Lola Smallwood-Cuevas is an educator, labor organizer, and community advocate running to represent California’s 28th Senate District. Raised by a single mother who worked as a home care worker, CNA and then registered nurse, Lola has lived experience of being from a working family who moved to California in search of better education, good union jobs, and a pathway to self-sufficiency.
Homelessness is the moral crisis of our time. There are over 54,000 individuals experiencing homelessness in Los Angeles County. With unprecedented levels of funding being committed to address this crisis at the State level, my priority will be to ensure L.A. County receives its fair share of resources. This means working closely with our partners at the County and City levels to guarantee these funds are going to those most in need. Everyone must do their part if we are to make a meaningful impact.
I served as a member of the groundbreaking Ad Hoc Committee on Black People Experiencing Homelessness for Los Angeles County, where we created a roadmap for addressing the overrepresentation of Black people in the population experiencing homelessness. Though Black people represent 9% of L.A. County’s general population, they make up 40% of its unhoused population. Our work concluded that the impact of institutional and structural racism in education, criminal justice, housing, employment, health care, and access to opportunities means that homelessness is a by-product of racism in Los Angeles – and America.
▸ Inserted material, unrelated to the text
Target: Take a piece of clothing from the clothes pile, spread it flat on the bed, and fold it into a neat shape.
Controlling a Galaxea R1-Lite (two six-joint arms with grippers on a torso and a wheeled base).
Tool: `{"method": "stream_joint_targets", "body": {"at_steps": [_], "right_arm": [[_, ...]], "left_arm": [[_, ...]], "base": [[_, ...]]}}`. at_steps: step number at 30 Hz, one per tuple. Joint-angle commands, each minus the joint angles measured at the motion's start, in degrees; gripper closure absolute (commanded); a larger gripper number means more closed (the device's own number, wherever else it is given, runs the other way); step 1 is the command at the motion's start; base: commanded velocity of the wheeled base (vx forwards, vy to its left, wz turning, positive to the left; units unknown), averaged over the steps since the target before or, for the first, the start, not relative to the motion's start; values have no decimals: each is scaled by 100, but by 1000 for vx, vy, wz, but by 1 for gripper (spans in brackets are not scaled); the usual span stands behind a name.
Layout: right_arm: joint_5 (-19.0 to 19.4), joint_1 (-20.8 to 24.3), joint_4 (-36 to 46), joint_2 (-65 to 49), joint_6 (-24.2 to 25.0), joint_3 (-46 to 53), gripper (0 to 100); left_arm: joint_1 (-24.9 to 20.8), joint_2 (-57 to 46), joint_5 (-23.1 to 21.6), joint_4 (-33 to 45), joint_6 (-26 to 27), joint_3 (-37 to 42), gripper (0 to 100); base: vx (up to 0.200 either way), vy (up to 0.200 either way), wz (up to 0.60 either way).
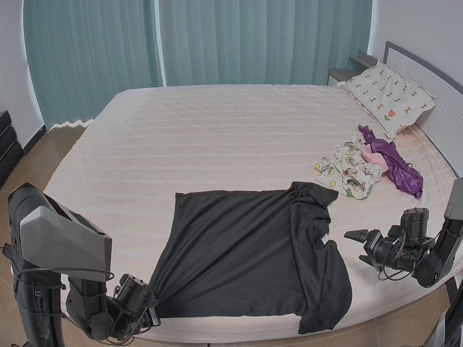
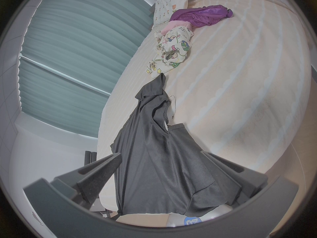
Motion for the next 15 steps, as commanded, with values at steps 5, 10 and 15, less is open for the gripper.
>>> {"method": "stream_joint_targets", "body": {"at_steps": [5, 10, 15], "right_arm": [[-6, 2, 4, 22, 0, -12, 0], [-6, 2, 4, 13, 0, -3, 0], [-6, -7, 4, -31, -8, -3, 0]], "left_arm": [[-50, -46, 1, -5, -7, 44, 0], [-41, -90, 10, -40, 2, 18, 0], [100, -837, 71, -66, 2, -26, 0]], "base": [[0, 0, 0], [0, 0, 0], [0, 0, 0]]}}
There are deep systemic changes that need to be made including real housing discrimination enforcement efforts and addressing the housing-wage imbalance.
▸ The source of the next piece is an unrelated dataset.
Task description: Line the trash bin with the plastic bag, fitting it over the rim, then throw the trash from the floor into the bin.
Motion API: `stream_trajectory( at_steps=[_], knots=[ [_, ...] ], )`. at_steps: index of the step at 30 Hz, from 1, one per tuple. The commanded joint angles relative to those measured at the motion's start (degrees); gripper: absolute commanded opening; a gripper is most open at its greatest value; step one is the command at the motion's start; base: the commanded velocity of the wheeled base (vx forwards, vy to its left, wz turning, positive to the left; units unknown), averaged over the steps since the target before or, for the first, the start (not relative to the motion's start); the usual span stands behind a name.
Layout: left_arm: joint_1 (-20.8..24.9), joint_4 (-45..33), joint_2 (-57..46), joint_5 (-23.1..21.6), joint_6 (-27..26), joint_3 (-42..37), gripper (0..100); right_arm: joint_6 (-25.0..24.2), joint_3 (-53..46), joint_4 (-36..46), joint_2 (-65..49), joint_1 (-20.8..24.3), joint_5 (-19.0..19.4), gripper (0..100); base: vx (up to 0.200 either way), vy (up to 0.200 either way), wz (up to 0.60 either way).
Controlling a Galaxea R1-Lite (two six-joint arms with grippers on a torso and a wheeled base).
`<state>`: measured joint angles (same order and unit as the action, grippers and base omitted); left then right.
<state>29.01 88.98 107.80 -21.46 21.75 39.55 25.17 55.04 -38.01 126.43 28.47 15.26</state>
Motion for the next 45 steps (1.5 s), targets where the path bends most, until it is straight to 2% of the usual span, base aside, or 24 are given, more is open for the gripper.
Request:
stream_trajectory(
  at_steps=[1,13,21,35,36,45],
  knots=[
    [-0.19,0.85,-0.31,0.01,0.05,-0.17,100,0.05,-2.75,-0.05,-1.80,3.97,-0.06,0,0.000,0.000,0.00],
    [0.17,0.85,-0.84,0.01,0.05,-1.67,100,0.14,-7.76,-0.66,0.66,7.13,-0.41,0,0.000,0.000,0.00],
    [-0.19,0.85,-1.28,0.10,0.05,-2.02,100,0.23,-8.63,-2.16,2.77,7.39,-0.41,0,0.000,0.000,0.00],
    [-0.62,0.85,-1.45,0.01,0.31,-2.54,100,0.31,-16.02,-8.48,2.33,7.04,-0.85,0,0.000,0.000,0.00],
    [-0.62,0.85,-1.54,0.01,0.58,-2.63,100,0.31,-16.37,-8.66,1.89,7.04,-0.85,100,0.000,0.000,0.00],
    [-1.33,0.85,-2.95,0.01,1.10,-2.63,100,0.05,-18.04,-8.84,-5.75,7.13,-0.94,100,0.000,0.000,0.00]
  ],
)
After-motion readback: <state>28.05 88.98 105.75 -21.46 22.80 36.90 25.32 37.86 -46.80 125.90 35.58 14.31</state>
I support the efforts underway to examine the current framework being used to deliver mental health and substance use disorder services. We need to do a better job of getting these services to those most in need. We need to advance innovative solutions such as Project Roomkey which provide non-congregate shelter options for people experiencing homelessness. I believe building and maintaining very low-income and affordable housing must create quality jobs needed to better protect residents most at risk of homelessness.
Building public, low-income, and affordable housing should be part of the quality job creation boom California needs.
Key to addressing homelessness is a robust, evidence-based housing policy that focuses on disparities. I will move on a three-prong solution that addresses production, affordability, and services. I support the fundamental right to housing. No one should be living on the streets.